Zwei Tage später, am 10. Oktober 1989, kam der Wiener Philharmoniker in den Handel – die Münze Österreich feiert daher den heutigen Tag als 30. Geburtstag ihrer Anlagemünze. Damals war „Phil“ in den Varianten zu einer Unze und einer halben Unze zu bekommen und entwickelte sich in Rekordzeit zu einem Bestseller: Nur ein Jahr später wurde bereits die Marke von einer Million geprägter Philharmoniker geknackt und die Investmentprägung der Münze Österreich war die Nummer Eins in Europa und die Nummer Zwei der weltweit meistverkauften Bullion-Münzen.
Obwohl Österreich mit der Prägung von Kronen, Dukaten und Florin auf eine jahrhundertelange Goldmünzen-Tradition zurückblickt, dauerte es überraschend lang, bis in der Zweiten Republik eine Goldmünze zu Anlagezwecken verkauft werden konnte. Erst im November 1988 wurden die gesetzlichen Voraussetzungen geschaffen, um Goldmünzen zu Anlagezwecken mit einem Preis nah am jeweils aktuellen Tageskurs zu verkaufen.
Bevor der Wiener Philharmoniker als Anlagemünze das Licht der Welt erblickte, waren allerdings noch einige Vorbereitungen nötig. Ursprünglich suchten die Verantwortlichen bei der Münze Österreich nach einem Motiv, welches an die berühmten Nationalmünzen anderer Staaten erinnert. Doch während Großbritannien mit der Britannia, die Vereinigten Staaten mit dem Weißkopfseeadler sowie Kanada mit dem Ahornblatt typische Nationalsymbole für ihre Anlagemünzen nutzen konnten, fiel die Suche nach einem entsprechenden Motiv für Österreich überraschend schwer aus.

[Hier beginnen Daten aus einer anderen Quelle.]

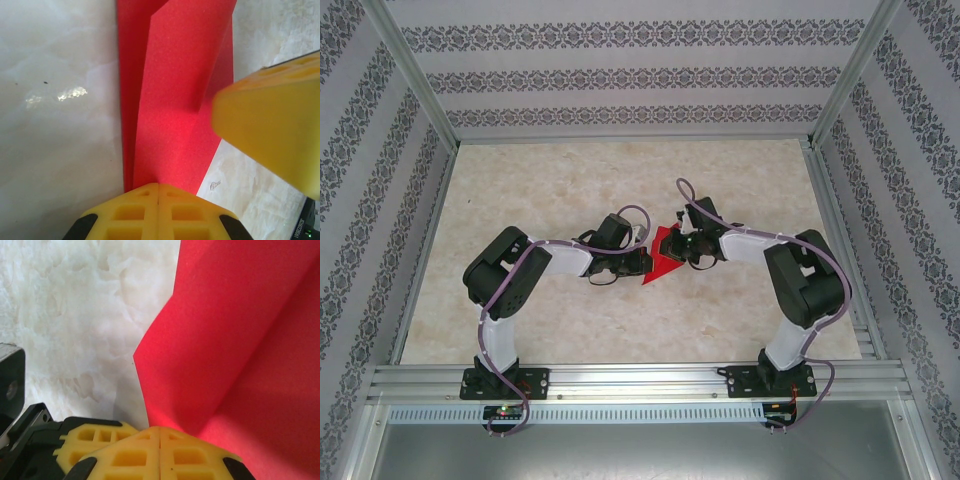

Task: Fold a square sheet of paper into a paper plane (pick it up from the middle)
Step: Fourth fold the wing at the center of the table.

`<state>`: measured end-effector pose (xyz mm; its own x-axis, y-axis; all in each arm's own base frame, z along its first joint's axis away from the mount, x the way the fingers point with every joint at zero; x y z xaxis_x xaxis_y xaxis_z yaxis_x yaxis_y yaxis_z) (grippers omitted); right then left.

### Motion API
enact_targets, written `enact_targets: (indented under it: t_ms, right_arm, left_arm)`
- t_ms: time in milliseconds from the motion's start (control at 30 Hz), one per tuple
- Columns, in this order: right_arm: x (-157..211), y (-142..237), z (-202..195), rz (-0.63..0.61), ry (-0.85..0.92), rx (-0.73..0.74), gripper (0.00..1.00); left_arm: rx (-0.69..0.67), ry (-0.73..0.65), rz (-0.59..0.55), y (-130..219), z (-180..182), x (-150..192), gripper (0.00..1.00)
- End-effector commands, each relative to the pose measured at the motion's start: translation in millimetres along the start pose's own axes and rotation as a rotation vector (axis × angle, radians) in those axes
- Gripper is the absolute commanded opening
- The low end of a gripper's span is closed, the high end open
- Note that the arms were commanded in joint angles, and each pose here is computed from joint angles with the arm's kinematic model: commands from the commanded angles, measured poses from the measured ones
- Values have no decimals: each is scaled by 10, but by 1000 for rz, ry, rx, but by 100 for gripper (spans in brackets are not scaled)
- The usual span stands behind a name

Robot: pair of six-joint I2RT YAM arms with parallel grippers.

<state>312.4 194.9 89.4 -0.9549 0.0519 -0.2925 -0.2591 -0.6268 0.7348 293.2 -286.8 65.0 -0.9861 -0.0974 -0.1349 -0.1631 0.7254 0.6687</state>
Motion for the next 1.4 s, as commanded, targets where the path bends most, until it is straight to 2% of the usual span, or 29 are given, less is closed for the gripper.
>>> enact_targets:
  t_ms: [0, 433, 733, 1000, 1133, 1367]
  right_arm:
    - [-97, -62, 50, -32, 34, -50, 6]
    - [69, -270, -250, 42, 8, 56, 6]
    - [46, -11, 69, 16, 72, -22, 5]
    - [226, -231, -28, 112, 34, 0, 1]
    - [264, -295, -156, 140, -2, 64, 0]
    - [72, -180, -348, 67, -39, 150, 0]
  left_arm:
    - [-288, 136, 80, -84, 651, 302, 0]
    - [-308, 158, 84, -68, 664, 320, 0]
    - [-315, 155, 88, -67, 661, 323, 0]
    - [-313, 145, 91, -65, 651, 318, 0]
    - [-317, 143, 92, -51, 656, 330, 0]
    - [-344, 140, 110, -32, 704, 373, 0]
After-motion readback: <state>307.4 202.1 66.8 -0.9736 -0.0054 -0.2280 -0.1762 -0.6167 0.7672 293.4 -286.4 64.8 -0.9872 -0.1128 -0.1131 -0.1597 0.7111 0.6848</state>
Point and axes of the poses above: each hand's point on the last joint's axis, 136 mm out from that joint toward the fingers, its own y axis back along the fingers, its own z axis along the line the jaws close on, x = y × z, the point moved 7 cm from there along y, back along the fingers, and after that the axes turned 9 degrees about y, right-handed, at the moved point
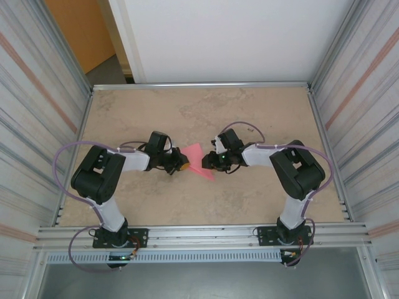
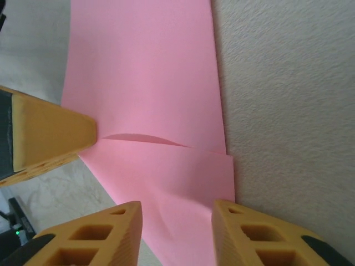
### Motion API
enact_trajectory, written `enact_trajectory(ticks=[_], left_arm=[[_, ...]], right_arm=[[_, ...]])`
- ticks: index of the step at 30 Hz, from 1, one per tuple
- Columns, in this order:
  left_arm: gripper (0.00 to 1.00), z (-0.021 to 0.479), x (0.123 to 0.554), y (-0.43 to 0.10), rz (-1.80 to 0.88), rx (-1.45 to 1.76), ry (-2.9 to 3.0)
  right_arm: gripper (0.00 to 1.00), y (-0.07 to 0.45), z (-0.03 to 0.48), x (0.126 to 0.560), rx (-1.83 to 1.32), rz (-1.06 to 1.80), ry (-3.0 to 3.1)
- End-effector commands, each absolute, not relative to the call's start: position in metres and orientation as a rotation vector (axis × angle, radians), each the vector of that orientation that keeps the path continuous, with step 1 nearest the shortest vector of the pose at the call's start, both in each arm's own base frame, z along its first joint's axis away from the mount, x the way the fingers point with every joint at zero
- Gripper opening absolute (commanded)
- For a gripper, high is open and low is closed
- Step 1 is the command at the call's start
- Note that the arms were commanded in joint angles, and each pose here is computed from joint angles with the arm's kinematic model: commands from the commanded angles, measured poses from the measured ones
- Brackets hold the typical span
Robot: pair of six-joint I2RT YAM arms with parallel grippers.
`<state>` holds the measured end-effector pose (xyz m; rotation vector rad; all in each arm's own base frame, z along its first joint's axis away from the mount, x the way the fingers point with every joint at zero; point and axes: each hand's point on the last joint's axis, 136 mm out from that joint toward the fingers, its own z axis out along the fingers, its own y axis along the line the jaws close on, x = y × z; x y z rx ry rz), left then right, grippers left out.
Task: Fold a paper plane with a square sheet of paper (pick it up from the middle)
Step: Third fold the triangle at the center of the table, then fourth fold the wing at the center of the table.
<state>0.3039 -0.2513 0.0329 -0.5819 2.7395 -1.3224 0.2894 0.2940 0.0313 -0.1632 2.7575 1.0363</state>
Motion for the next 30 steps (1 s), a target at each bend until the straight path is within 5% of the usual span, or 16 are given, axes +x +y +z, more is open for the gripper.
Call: enact_trajectory(ticks=[1,10,30], left_arm=[[0.03,0.043,0.306,-0.256,-1.334,-0.565,2.740],[0.03,0.056,0.315,-0.255,-1.287,-0.631,2.736],[0.03,0.059,0.316,-0.256,-1.283,-0.675,2.750]], right_arm=[[0.42,0.290,0.058,0.299,-0.303,0.885,2.664],[0.45,0.288,0.074,0.293,-0.667,0.311,2.425],[0.40,0.313,0.032,0.281,-0.822,0.156,2.376]])
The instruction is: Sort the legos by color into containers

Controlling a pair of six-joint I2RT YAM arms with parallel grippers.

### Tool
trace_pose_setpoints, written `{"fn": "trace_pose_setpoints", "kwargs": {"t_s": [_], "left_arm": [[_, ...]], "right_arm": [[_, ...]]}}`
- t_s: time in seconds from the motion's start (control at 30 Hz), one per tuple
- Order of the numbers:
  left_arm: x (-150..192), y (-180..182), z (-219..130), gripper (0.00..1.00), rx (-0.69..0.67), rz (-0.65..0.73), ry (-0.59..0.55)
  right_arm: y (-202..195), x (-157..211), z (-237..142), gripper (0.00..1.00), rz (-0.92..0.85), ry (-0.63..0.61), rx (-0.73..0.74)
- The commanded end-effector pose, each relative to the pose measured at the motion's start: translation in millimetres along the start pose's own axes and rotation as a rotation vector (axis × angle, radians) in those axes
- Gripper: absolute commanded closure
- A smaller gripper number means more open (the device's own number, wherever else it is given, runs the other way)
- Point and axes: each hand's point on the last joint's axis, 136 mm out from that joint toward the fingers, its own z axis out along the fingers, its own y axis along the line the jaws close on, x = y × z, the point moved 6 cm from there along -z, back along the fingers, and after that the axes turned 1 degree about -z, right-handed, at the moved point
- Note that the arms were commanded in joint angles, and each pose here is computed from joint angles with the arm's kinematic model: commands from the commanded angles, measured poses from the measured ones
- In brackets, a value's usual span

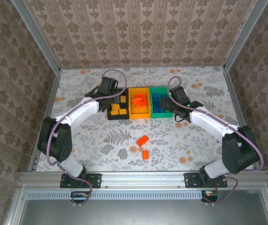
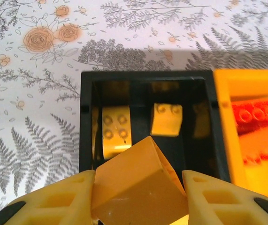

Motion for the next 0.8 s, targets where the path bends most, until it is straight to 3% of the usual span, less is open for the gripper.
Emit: {"fn": "trace_pose_setpoints", "kwargs": {"t_s": [0.0, 0.13, 0.33, 0.67, 0.73, 0.77], "left_arm": [[-14.7, -7.7, 13.1, 0.60, 0.012, 0.004, -0.012], [-14.7, -12.7, 28.6, 0.58, 0.013, 0.012, 0.025], [-21.3, -24.5, 18.0, 0.31, 0.061, -0.003, 0.005], [-36.6, -41.1, -78.1, 0.17, 0.283, -0.055, -0.155], [-29.2, -39.3, -96.9, 0.00, 0.319, -0.059, -0.177], [-23.6, -36.0, -105.7, 0.00, 0.327, -0.064, -0.186]], "right_arm": [[-4.8, 6.4, -11.5, 0.20, 0.005, 0.021, -0.021], [-6.7, 15.2, -20.0, 0.20, -0.010, 0.034, -0.052], [3.5, 34.1, -26.6, 0.18, -0.081, 0.089, -0.160], [73.5, 89.7, -34.7, 0.13, -0.393, 0.220, -0.306], [86.4, 105.1, -30.0, 0.12, -0.458, 0.259, -0.315], [92.0, 112.8, -27.3, 0.11, -0.491, 0.274, -0.312]]}}
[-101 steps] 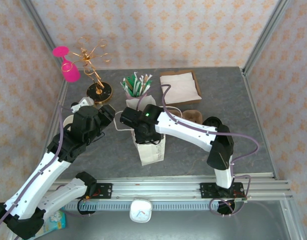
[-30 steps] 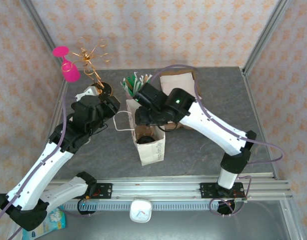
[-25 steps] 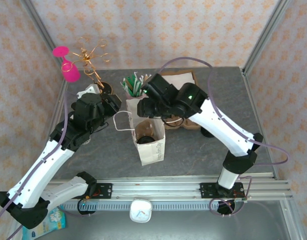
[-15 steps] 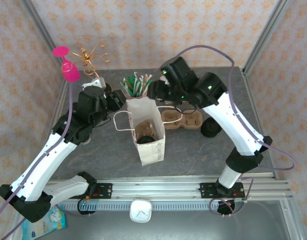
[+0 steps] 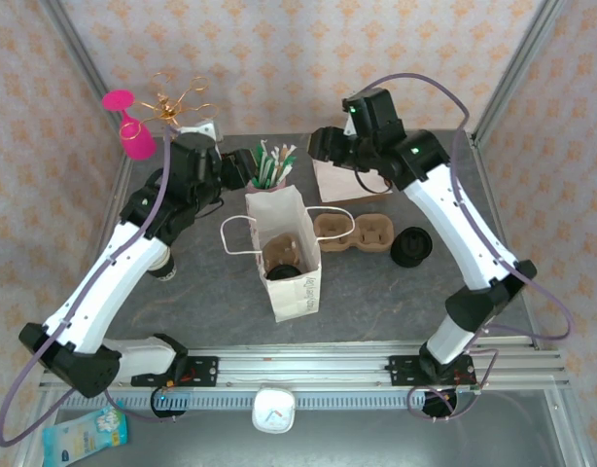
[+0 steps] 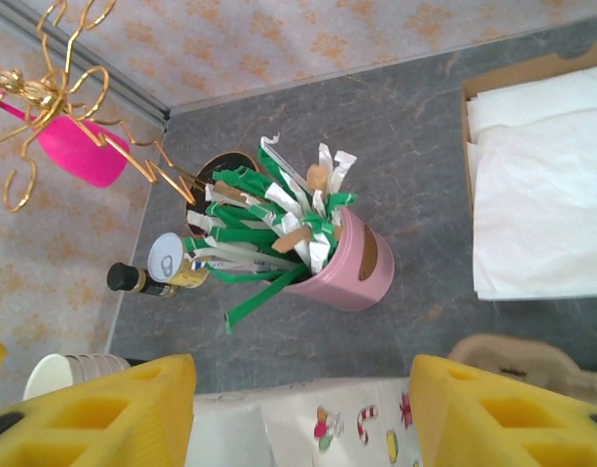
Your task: Pack the takeout coffee
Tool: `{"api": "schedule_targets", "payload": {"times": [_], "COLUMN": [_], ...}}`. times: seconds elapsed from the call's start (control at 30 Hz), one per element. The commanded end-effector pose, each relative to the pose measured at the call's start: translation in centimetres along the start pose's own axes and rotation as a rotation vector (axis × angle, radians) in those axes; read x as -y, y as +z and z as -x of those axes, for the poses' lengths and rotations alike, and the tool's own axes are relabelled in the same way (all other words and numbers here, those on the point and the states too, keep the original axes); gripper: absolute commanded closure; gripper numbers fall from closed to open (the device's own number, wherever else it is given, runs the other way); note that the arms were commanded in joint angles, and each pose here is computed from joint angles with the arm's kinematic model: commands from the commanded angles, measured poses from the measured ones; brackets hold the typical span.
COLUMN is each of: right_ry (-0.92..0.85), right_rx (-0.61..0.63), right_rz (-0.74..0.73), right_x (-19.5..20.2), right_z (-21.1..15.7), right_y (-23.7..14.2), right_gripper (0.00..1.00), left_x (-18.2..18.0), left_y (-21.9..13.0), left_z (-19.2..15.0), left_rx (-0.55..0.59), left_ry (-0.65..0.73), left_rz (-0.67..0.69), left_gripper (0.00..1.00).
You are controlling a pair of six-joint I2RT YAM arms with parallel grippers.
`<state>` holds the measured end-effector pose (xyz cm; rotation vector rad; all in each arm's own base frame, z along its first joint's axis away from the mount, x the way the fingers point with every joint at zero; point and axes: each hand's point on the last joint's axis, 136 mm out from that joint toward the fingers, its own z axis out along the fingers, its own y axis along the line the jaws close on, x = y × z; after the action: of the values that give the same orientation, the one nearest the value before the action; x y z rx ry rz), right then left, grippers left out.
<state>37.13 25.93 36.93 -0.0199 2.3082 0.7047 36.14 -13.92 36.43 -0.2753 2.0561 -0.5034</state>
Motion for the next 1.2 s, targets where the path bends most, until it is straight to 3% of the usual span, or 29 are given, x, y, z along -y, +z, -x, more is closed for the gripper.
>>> {"api": "schedule_targets", "payload": {"times": [0.0, 0.53, 1.17], "right_ry": [-0.084, -0.164, -0.156], "right_rx": [0.021, -0.010, -0.033], "right_rz": [0.066, 0.101, 0.123], "right_x": [-1.2, -1.4, -1.6], "right_z": [1.0, 1.8, 1.2], "right_y": [2.7, 14.3, 18.4], "right_gripper": [0.41, 0.53, 0.63], "left_x": [-1.0, -4.3, -5.0], "left_y": [0.8, 2.3, 2.3], "left_z": [1.3, 1.8, 1.6], "left_rx": [-0.006, 0.028, 0.047], "left_ry": [0.039, 0.052, 0.027], "left_rz": [0.051, 0.108, 0.109], "left_gripper": [0.50, 0.51, 0.51]}}
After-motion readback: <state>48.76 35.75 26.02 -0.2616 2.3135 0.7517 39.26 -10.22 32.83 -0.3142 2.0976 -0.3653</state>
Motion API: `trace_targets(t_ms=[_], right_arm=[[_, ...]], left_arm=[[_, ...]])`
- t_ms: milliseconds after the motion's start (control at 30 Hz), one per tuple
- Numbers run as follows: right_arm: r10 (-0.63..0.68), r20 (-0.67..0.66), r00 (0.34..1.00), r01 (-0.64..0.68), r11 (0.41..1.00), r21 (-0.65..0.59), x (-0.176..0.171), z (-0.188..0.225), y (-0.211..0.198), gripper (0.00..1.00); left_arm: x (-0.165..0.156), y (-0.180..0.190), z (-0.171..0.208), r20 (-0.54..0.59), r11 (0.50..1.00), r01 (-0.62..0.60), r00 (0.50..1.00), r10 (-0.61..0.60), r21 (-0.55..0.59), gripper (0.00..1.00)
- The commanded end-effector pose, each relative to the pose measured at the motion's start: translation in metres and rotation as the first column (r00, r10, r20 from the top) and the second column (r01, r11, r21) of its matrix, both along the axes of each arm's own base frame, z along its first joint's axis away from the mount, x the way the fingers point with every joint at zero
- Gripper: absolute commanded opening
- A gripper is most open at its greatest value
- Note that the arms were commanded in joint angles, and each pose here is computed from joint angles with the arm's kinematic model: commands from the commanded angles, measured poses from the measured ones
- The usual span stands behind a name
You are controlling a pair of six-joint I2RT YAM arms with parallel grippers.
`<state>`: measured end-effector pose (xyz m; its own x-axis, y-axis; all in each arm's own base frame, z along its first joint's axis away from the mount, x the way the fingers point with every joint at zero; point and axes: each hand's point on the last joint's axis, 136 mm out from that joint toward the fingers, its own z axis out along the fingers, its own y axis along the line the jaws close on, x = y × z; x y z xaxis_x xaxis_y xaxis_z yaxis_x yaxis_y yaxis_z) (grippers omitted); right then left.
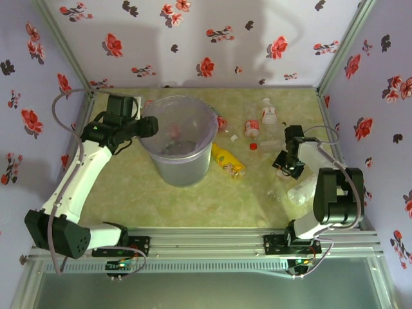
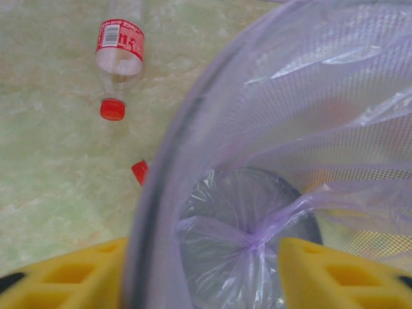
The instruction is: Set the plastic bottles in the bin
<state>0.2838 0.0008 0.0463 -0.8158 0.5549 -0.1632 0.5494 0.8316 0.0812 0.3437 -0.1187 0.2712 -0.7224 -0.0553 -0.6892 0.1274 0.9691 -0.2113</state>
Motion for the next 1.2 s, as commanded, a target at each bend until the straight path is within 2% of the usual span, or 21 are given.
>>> trace_targets(t_ms=[0,167,267,367,500,600,700,833,933,1167], right_arm=[[0.002,0.055,0.999,-0.003,1.000,0.028,0.001,0.026,0.004,0.57],[0.051,0.164,0.985,-0.062,0.996,0.062,0.002,0.081,0.019,0.54],[0.089,0.258,0.962,-0.119,0.987,0.103,0.005,0.119,0.036,0.53],[0.143,0.386,0.911,-0.210,0.968,0.136,0.014,0.165,0.063,0.51],[0.173,0.602,0.780,-0.348,0.919,0.186,0.034,0.239,0.106,0.52],[0.100,0.768,0.633,-0.453,0.852,0.262,0.049,0.298,0.137,0.52],[-0.006,0.858,0.514,-0.548,0.767,0.334,0.059,0.347,0.164,0.51],[-0.073,0.886,0.458,-0.666,0.633,0.396,0.067,0.387,0.205,0.51],[-0.059,0.893,0.445,-0.724,0.563,0.398,0.066,0.400,0.236,0.51],[-0.041,0.906,0.420,-0.813,0.427,0.396,0.058,0.420,0.284,0.51]], left_arm=[[-0.002,-0.001,0.016,0.023,1.000,0.021,1.000,-0.021,0.021,0.76],[-0.008,0.007,0.051,0.096,0.999,0.013,0.995,-0.016,0.035,0.98],[-0.016,0.010,0.080,0.157,1.000,0.013,0.987,-0.016,0.025,0.99],[-0.027,0.006,0.112,0.228,0.999,0.038,0.973,-0.034,-0.015,1.00],[-0.043,-0.036,0.141,0.285,0.969,0.218,0.942,-0.178,-0.114,1.00],[-0.057,-0.084,0.156,0.321,0.886,0.407,0.889,-0.327,-0.223,1.00],[-0.070,-0.126,0.167,0.353,0.782,0.553,0.820,-0.450,-0.287,1.00],[-0.087,-0.172,0.167,0.360,0.666,0.681,0.729,-0.582,-0.303,1.00],[-0.090,-0.191,0.160,0.346,0.635,0.716,0.697,-0.628,-0.291,1.00],[-0.068,-0.208,0.141,0.310,0.649,0.703,0.711,-0.631,-0.292,1.00]])
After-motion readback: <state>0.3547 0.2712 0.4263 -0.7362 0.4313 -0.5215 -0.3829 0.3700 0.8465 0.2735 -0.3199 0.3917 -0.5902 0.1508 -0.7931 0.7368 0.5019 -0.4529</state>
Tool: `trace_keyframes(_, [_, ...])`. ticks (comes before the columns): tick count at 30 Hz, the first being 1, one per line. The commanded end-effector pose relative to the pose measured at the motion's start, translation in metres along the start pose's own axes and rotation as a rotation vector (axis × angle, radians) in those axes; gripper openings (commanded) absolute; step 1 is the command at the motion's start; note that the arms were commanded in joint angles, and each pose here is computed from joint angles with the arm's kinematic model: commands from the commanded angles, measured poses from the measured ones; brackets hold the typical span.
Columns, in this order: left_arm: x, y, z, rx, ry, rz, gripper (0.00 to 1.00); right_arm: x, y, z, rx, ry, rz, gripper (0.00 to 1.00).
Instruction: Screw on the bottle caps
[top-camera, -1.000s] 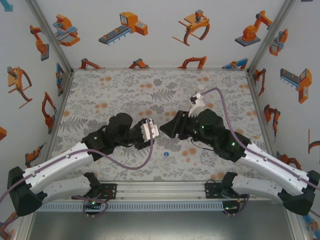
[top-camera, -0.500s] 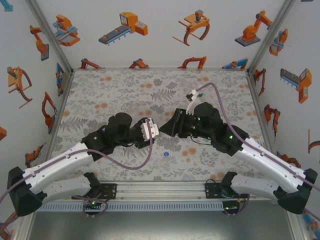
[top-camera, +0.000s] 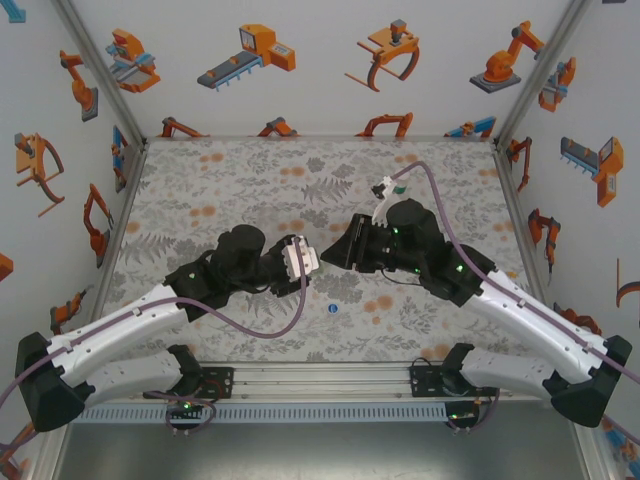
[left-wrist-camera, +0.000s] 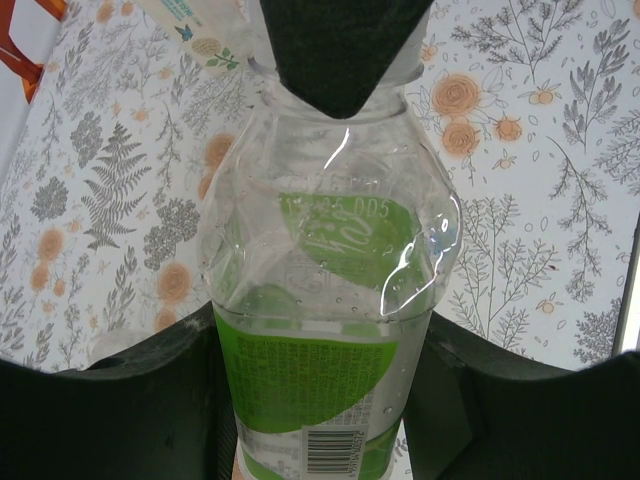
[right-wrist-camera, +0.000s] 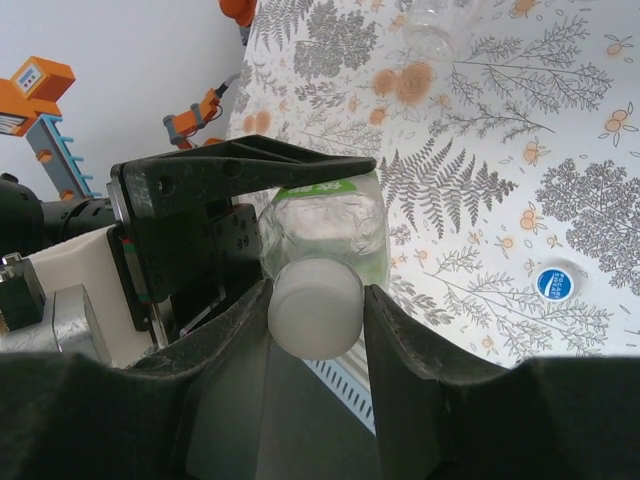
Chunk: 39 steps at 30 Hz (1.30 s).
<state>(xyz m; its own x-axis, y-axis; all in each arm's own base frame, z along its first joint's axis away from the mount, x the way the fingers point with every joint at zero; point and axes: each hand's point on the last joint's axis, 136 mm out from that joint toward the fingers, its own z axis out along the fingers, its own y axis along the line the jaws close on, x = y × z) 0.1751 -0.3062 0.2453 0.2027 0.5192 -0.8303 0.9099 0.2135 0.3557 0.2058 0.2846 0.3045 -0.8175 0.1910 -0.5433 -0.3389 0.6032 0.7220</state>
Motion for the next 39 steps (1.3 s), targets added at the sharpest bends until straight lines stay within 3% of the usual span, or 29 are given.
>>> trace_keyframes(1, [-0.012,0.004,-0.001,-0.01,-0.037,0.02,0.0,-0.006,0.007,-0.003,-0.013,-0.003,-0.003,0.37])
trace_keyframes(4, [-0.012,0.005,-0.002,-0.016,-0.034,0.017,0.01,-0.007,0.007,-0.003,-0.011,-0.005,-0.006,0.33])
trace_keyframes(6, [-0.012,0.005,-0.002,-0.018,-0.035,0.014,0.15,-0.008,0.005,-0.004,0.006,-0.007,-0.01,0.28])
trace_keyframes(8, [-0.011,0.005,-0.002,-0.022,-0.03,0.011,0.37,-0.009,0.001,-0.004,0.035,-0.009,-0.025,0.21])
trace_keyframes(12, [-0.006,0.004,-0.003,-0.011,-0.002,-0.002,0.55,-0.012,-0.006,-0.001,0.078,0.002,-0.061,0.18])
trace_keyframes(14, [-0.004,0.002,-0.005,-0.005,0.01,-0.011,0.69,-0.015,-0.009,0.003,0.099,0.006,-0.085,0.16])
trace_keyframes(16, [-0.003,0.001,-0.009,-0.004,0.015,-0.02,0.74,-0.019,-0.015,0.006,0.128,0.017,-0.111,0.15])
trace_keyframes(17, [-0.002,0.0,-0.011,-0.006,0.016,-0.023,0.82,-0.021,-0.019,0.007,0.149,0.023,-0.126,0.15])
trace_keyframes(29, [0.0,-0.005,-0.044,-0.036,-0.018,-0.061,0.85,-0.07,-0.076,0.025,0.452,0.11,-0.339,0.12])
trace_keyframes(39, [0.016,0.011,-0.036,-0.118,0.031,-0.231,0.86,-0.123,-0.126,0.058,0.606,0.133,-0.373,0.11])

Dass die Wahl schlussendlich auf das weltberühmte Konzertorchester fallen würde, war im Jahr 1988 noch keinesfalls ausgemachte Sache. Diskutiert wurde unter anderem eine Goldhaube als typisch österreichische Tracht, das Kloster Melk sowie der Stephansdom als berühmtestes Bauwerk der Hauptstadt Wien. Das Gotteshaus wurde allerdings schnell von der Liste gestrichen, weil sich das Bauwerk mit dem spitzen Turm nur unzureichend in die runde Form der Münze zwängen ließ. Der Vorstand der Münze Österreich entschied sich nach Sichtung der ersten Entwürfe schnell für das Thema Musik.
Die Idee wurde weiter ausgestaltet, sodass auf frühen Entwürfen der Philharmoniker-Goldmünze noch das ganze Orchester zu sehen war, während die Orgel in den Hintergrund gedrängt wurde. In einem zweiten Entwurf wurden die Musiker gestrichen, es waren allerdings deutlich mehr Musikinstrumente auf der Bildseite zu sehen als im finalen Entwurf. Nach mehreren Gestaltungsversuchen entstand die finale Komposition, welche wenige ausgewählte Instrumente auf der Bildseite zeigt und die große Orgel aus dem goldenen Saal des Wiener Musikvereins auf der Wertseite.
Nachdem die Komposition des numismatischen Kunstwerkes abgeschlossen war, musste nur noch eine Formalität geklärt werden: die Münze Österreich musste das Recht erhalten, den Namen der Wiener Philharmoniker für ihre Anlagemünzen zu nutzen. Und weil das Orchester demokratisch organisiert ist, wurde eine Abstimmung unter den Musikern veranstaltet – mit einem deutlichen Ergebnis für die Rechteübertragung, welche für die Philharmoniker nicht zuletzt auch kostenlose Werbung und ständige Aufmerksamkeit bedeutet.
Dreißig Jahre später ist der Wiener Philharmoniker fester Bestandteil der Münzenwelt und rückblickend eine Erfolgsgeschichte, wie sie sonst nur den Südafrikanern mit dem Krügerrand gelungen ist. Inzwischen sind die Anlagemünzen aus Österreich auch in Silber und Platin zu bekommen und zu Ehren des 825. Geburtstags der Münze Wien wurde nach dem Vorbild des Silber-Philharmoniker eine Bullion-Sonderprägung mit drei verschiedenen Motiven ausgegeben. Und es bleibt spannend, welche numismatische Überraschung die Österreicher für Münzenfreunde in aller Welt in den nächsten Jahren bereit halten.